### TASK OBJECTIVE:
Word for word, set down the lines from the one that contains "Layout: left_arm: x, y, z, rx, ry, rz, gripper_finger" through the final line of the data; no pictures belong in the copy.

### DATA PROVIDED:
____________
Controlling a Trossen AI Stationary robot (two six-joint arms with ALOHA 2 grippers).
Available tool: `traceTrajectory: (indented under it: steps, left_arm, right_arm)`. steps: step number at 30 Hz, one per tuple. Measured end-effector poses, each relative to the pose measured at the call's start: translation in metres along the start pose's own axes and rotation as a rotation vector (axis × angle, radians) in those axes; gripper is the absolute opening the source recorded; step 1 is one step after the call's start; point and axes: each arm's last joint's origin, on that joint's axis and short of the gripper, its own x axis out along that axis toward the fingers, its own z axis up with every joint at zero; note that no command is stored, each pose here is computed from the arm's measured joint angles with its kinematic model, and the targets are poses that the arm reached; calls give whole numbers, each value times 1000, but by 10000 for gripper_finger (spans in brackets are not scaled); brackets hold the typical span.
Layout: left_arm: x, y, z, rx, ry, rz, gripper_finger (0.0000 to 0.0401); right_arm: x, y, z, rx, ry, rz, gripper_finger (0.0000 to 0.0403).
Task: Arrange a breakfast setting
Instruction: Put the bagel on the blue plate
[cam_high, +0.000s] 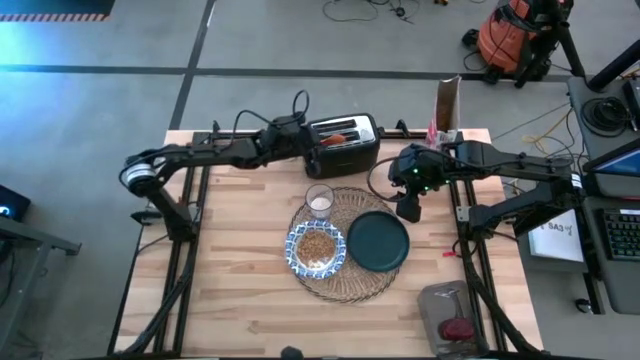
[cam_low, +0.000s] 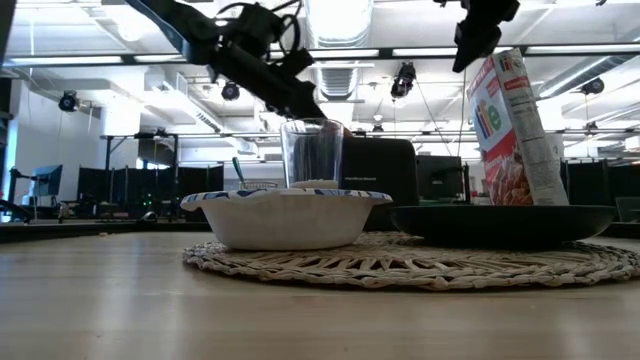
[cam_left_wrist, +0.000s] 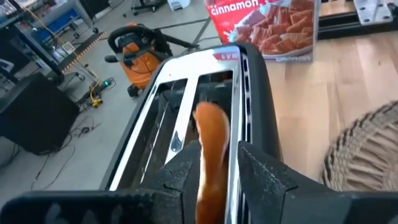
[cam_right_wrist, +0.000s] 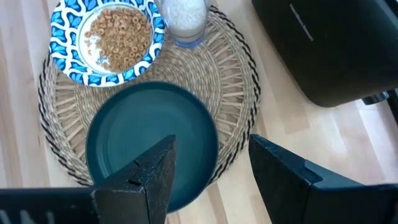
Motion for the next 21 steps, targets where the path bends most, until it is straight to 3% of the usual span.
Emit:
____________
### SOLUTION TO THIS EXERCISE:
Layout: left_arm: x, y, z, rx, ry, rz, gripper_finger (0.0000 to 0.0401); right_arm: x, y, z, rx, ry, rz, gripper_finger (0.0000 to 0.0403).
Task: Arrange a breakfast setting
Instruction: Put the bagel on the blue plate
[cam_high, +0.000s] 
[cam_low, +0.000s] 
[cam_left_wrist, +0.000s] 
[cam_right_wrist, +0.000s] 
Motion for the next 21 steps, targets where the path bends most, until it is straight to 3% of the usual span.
Emit:

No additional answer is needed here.